With the bull market now into its ninth year, a question that comes up a lot these days is how long it can continue. What will finally trigger the next bear market?
There are many catalysts that can set off a bear market, but one possibility is as prominent as the story that has dominated the news for the past few weeks – the damage done to East Texas, Florida and Puerto Rico by Hurricanes Harvey, Irma and Maria.
Now, to be clear, there is no equating financial consequences with the threat to human life and subsequent hardships that were caused by the recent hurricanes. However, when one considers the human toll taken by lost jobs and savings, the economic impacts are not trivial either, and are worth discussing. A look at the conditions that have led up to some significant bear markets in the past make it fair to consider whether the devastation caused by these hurricanes – and in particular their potential inflationary impact – might prove to be the catalyst that touches off the next bear market.
Market turns are not only tough to predict, but even as they occur they can be difficult to accurately spot until they are well underway. Harvey, Irma and Maria may or may not prove to be the catalyst of the next bear market, or that catalyst may turn out to be a dozen other things. However, a look at history shows that the one-two punch of the recent devastating hurricanes certainly has some of the characteristics of a bear market catalyst.

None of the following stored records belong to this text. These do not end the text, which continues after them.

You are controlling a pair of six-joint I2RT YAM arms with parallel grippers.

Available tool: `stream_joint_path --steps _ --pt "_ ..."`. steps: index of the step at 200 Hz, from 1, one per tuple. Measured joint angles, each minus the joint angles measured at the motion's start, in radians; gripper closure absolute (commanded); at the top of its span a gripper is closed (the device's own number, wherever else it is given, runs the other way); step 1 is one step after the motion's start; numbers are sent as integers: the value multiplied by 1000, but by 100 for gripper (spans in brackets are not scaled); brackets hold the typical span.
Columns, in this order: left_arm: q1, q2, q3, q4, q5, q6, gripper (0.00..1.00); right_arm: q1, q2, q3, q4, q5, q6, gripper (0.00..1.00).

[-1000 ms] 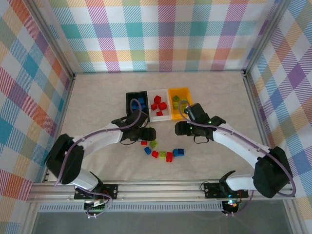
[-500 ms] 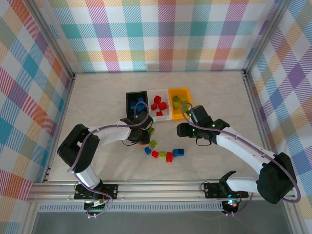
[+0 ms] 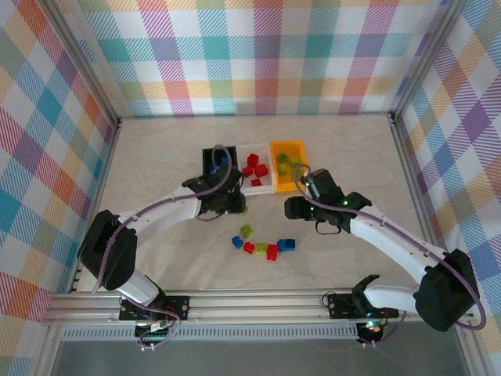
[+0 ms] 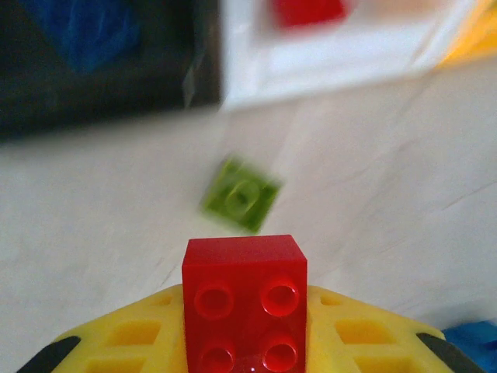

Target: Sort the legos into containers by color

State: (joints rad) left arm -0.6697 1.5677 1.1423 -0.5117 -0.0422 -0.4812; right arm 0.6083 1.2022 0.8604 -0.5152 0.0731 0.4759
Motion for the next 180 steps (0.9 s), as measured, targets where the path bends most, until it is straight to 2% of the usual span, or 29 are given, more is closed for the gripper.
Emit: stream_joint_path --steps 23,53,80,122,174,180 --pt "26 88 208 -1 6 6 68 0 -2 -13 2 3 7 33" --pt "51 316 490 -25 -9 37 69 0 -15 -32 -1 3 11 33" --pt "66 490 655 -97 -41 61 66 0 -35 -39 -2 3 11 32" --pt "73 644 803 -204 -64 82 38 0 -64 -51 -2 -9 10 26" --pt "65 566 769 -198 0 60 19 0 -61 -52 -18 -70 6 26" --pt "63 528 737 -184 14 53 13 3 -56 -52 -25 -79 6 26"
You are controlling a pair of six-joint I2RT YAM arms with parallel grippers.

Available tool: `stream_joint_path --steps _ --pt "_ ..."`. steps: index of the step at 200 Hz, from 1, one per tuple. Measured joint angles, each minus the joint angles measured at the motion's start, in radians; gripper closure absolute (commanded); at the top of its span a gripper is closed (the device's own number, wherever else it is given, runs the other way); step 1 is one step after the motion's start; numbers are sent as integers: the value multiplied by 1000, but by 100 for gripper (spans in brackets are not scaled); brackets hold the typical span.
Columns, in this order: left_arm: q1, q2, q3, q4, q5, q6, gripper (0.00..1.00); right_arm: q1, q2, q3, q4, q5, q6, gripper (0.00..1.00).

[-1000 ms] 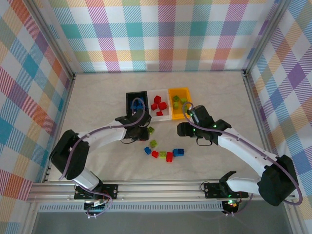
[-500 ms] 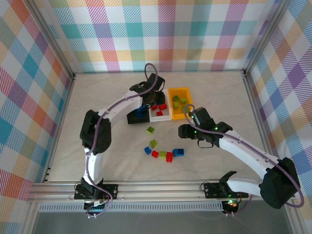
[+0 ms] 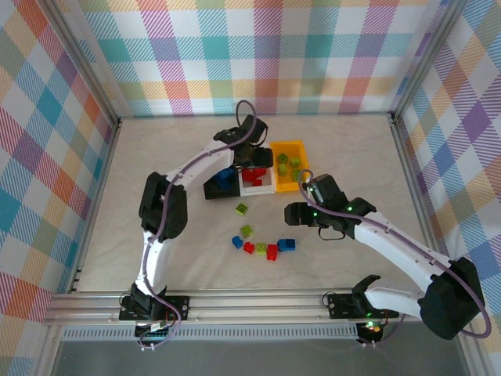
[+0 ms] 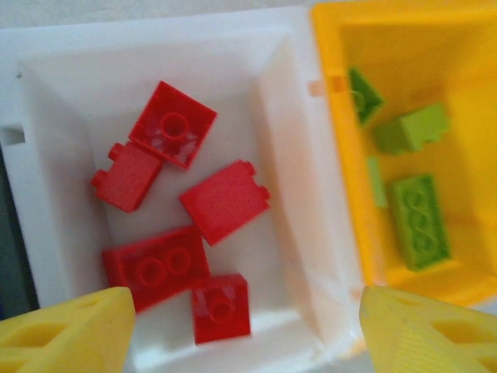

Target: Sort the legos into containers by color

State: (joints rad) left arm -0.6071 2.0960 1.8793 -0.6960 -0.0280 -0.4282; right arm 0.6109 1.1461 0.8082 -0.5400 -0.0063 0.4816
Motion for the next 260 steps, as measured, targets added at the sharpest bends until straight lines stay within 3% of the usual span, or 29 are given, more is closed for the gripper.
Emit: stream_joint_path --steps 5,9,31,67,111,200,260 --pt "-2 -34 -32 16 10 -8 2 4 4 -2 -3 -7 0 26" --pt "-5 -69 -62 28 21 -7 0 8 9 -5 -4 -11 0 27" --pt "-25 -275 -246 106 63 -40 0 54 33 -26 -16 -37 0 31" --pt "-55 -600 -581 240 96 -105 0 200 95 -48 -31 -101 17 31" --pt "-58 -822 -890 256 75 -169 0 366 191 -50 -37 -138 66 28" --pt "-31 -971 -1039 251 37 -211 0 392 406 37 -6 -10 114 27" --pt "-5 -1001 -1045 246 35 -211 0 392 444 72 -3 85 125 53"
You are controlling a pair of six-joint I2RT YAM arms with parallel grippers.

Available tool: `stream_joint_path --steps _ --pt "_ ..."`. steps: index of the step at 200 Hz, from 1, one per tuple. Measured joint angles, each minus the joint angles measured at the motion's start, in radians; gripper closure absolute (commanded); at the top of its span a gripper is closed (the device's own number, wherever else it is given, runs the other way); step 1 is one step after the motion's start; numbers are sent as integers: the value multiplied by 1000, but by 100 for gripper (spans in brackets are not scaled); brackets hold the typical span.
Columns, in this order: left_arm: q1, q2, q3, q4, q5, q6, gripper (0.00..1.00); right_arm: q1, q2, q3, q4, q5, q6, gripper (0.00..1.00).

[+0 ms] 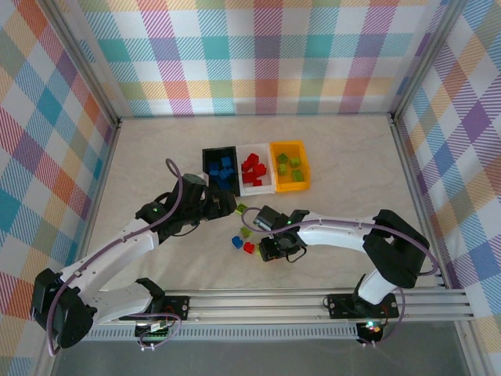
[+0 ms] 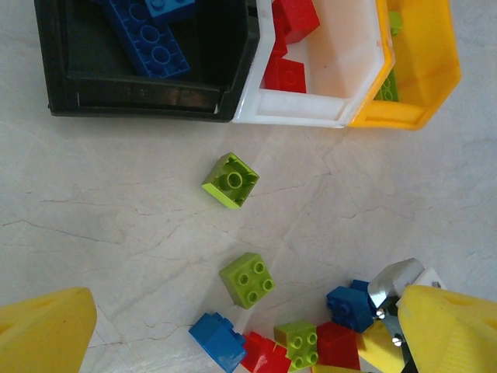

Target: Sort the legos into containers by color

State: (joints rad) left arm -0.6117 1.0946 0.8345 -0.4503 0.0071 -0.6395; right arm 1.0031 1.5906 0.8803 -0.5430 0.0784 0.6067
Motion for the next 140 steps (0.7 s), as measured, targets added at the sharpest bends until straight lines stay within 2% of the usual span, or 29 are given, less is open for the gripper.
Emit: stream_joint_path --steps 49,105,122,140 --pt "0 0 0 0 -1 0 0 0 -30 -8 -7 16 0 67" --pt "22 0 -35 2 2 1 0 -3 -224 -19 -63 -23 -26 71" --pt "26 0 -60 2 3 1 0 -35 -249 18 -88 -47 -48 71" --pt "26 -3 -82 2 7 1 0 -121 -230 101 -94 -61 -89 71"
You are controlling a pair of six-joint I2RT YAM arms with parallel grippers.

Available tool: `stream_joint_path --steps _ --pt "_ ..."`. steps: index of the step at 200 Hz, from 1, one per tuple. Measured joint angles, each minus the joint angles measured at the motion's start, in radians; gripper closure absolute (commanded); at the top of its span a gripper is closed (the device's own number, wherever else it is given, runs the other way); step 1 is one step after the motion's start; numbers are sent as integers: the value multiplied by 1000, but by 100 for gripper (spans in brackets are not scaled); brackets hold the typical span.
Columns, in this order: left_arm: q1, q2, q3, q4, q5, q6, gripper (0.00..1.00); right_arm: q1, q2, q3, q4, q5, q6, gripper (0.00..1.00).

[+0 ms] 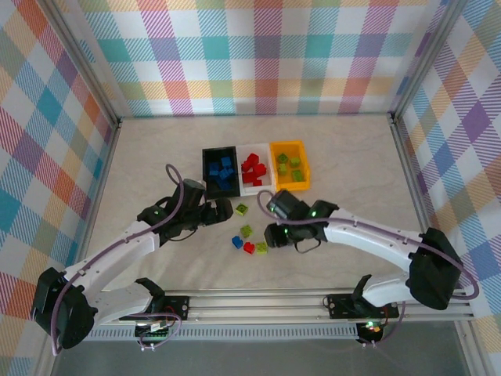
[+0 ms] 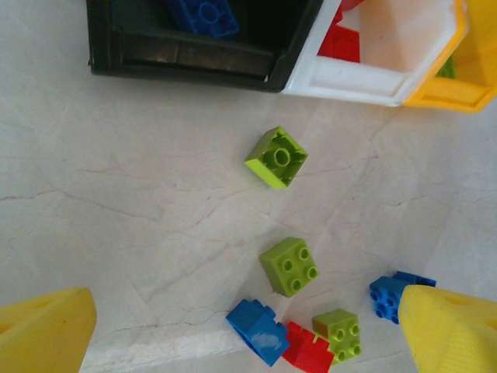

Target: Sort the legos into containers by color

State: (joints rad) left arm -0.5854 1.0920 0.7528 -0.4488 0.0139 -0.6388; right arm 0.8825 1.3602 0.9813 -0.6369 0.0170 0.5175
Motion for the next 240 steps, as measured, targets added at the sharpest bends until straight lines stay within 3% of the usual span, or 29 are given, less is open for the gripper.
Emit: stream_joint_path --steps 23,55,105,126,145,187,240 --pt "0 -6 -24 0 5 0 0 -118 108 172 22 -4 -50 71" --pt "2 -28 -38 0 15 0 0 -217 370 436 82 9 -95 71" --pt "2 -29 -50 0 42 0 2 -262 709 737 60 59 -115 66" --pt "2 -10 -50 2 58 2 6 -268 772 802 29 66 -109 53" --pt "2 18 -50 7 80 8 10 -268 779 823 19 64 -113 44" --pt "-10 73 -50 8 113 18 22 -268 758 805 42 59 -114 40" --pt "-120 214 -50 47 121 4 28 -249 410 483 104 37 -108 40"
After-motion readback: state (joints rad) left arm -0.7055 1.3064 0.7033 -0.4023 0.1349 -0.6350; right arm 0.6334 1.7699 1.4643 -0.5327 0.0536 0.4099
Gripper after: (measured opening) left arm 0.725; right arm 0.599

What causes the market to take a fall?
To understand how events like these hurricanes could eventually precipitate a decline in the stock market, it is instructive to look at some prominent down markets of the past 50 years:
Which brings us to the present day....
History doesn’t repeat itself in a precise fashion, so no two of these market declines are exactly alike. However, when reviewing the history of each one some common themes emerge.
Recessions are more likely to follow the start of bear markets. While people often link a bear market to weakness in the economy, note that recessions are more likely to follow the start of bear markets rather than the other way around. That plus the lag in time involved in identifying a recession makes economic growth alone a poor indicator of impending trouble in the stock market.
Bear markets are preceded by a falling dollar. Even though economic growth alone is a poor indicator of impending trouble,four out of the five bear markets summarized above were preceded by a falling dollar.Those same four bear markets were also preceded by a surge in oil prices. These same two factors, a weak dollar and rising oil prices, also tended to stoke the general rate of inflation in the run-up to these bear markets.
Major events have an affect. In many of the cases above some sort of shock – financial, political, or otherwise – acted as kind of a flashpoint to exacerbate concerns over economic conditions in general. Which brings us back to the recent hurricanes.
The extent of the recent storms’ damage certainly qualifies as the kind of shock that undermines public confidence. Beyond this shock value, the storms could have lingering economic effects. AccuWeather estimates the cost of the recent hurricanes will total $400 million. To put that in perspective, this is more than the estimated cost of the damage done by the 2005 hurricane season, which included Hurricanes Katrina and Rita.
In terms of a potential bear market catalyst, the biggest economic impact in the aftermath of this year’s storms may be higher inflation. Houston is a major petroleum processing center, and already retail gasoline prices are up 10 percent since mid-August. On top of that, Houston is a port city that serves as an important transportation link in the supply chains of many other industries as well. As for Florida, it produces 70 percent of the nation’s citrus fruit, including 90 percent of the country’s orange juice. Taken together, the damage from these storms puts inflationary pressure on energy and food prices.
Obviously, the inflation environment has been quite benign in recent years, but inflation is at its most disruptive when it seems to come out of nowhere. Its damaging effects are two-fold: price instability hampers business decision-making, and pushing interest rates higher tends to dampen economic activity.
As for the other recurring themes surrounding bear markets, it is noteworthy that unrelated to the impact from the recent hurricanes, the dollar has declined by 7.4% so far this year. That’s not too drastic a fall, but the trajectory is troubling.
Of course, not all disruptive shocks cause bear markets, and neither do all inflationary surges or dips in the dollar. So, recent conditions, including Hurricanes Harvey, Irma and Maria, will not necessary be the culprits behind the next bear market. However, those conditions do look a great deal like some of the usual suspects.